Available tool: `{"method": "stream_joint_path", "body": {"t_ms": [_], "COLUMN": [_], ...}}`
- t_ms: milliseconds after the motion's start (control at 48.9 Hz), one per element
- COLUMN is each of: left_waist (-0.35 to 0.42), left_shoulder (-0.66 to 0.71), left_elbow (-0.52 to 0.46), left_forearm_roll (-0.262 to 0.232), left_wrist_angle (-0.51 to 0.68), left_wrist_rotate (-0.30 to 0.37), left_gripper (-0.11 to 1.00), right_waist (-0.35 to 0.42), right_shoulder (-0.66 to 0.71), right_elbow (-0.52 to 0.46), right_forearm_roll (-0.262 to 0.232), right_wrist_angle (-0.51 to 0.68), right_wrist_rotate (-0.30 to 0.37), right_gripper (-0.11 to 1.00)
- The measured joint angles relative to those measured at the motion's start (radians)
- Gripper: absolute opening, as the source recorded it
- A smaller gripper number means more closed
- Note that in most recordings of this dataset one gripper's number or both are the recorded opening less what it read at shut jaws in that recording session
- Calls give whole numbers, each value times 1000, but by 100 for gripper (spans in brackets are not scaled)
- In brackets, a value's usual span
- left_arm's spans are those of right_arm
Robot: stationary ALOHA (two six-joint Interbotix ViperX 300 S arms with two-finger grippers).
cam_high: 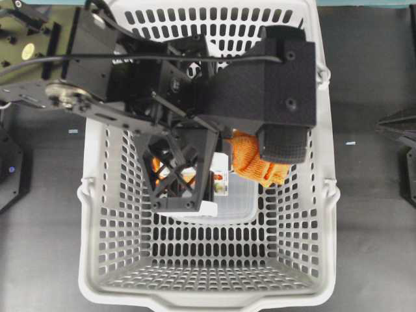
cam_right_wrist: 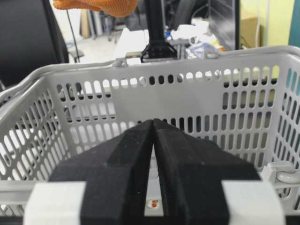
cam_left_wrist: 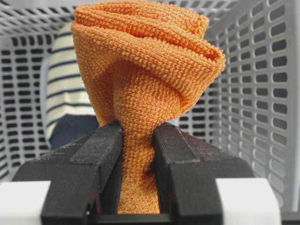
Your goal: Pick up the orange cloth from the shopping basket with the left arm.
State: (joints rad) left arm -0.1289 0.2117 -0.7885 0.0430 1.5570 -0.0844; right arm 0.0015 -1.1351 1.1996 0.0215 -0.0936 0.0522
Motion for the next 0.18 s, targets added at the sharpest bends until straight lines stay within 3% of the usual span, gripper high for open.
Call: {"method": "stream_joint_path", "body": {"t_ms": [184], "left_waist": [2], "left_shoulder": [5], "left_elbow": [0], "left_forearm_roll": [0], "left_wrist_angle": [-2], "left_wrist_rotate": [2], "left_gripper": [16], "right_waist": [2], "right_shoulder": [-2], "right_elbow": [-2], "right_forearm_roll": [0], "right_wrist_angle": [0], "right_wrist_rotate": [0], "right_gripper": [0]}}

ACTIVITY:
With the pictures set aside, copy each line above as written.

WRITTEN ANSWER:
Available tool: `{"method": "stream_joint_path", "body": {"t_ms": [_], "COLUMN": [_], ...}}`
- t_ms: milliseconds after the motion's start (control at 48.9 Hz), one per element
- COLUMN is each of: left_waist (-0.35 to 0.42), left_shoulder (-0.66 to 0.71), left_elbow (-0.52 to 0.46), left_forearm_roll (-0.262 to 0.232), left_wrist_angle (-0.51 to 0.68), left_wrist_rotate (-0.30 to 0.37), left_gripper (-0.11 to 1.00), right_waist (-0.35 to 0.42), right_shoulder (-0.66 to 0.71), right_elbow (-0.52 to 0.46), right_forearm_roll (-0.262 to 0.232), right_wrist_angle (-0.51 to 0.68), right_wrist_rotate (-0.30 to 0.37), right_gripper (-0.11 to 1.00)
- The measured joint angles relative to those measured at the motion's start (radians)
- Gripper: absolute opening, as the source recorded it
- A smaller gripper number means more closed
- Note that in most recordings of this dataset one gripper's number or both are the recorded opening less what it read at shut jaws in that recording session
- Calls give whole numbers, each value times 1000, but by 100 for gripper (spans in brackets are not scaled)
- In brackets, a value's usual span
- left_arm's spans are those of right_arm
Robot: stationary ALOHA (two six-joint Interbotix ViperX 300 S arms with two-finger grippers).
cam_high: 
cam_right_wrist: 
cam_left_wrist: 
Your goal: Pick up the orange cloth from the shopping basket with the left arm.
State: (joints rad) left arm -0.1289 0.2117 -0.7885 0.0430 1.5570 -0.0844; right arm 0.0015 -1.1351 1.1996 0.0215 -0.0936 0.0522
Motion for the next 0.18 s, targets added at the sharpest bends until straight lines stay within 3% of the usual span, gripper high for open.
Call: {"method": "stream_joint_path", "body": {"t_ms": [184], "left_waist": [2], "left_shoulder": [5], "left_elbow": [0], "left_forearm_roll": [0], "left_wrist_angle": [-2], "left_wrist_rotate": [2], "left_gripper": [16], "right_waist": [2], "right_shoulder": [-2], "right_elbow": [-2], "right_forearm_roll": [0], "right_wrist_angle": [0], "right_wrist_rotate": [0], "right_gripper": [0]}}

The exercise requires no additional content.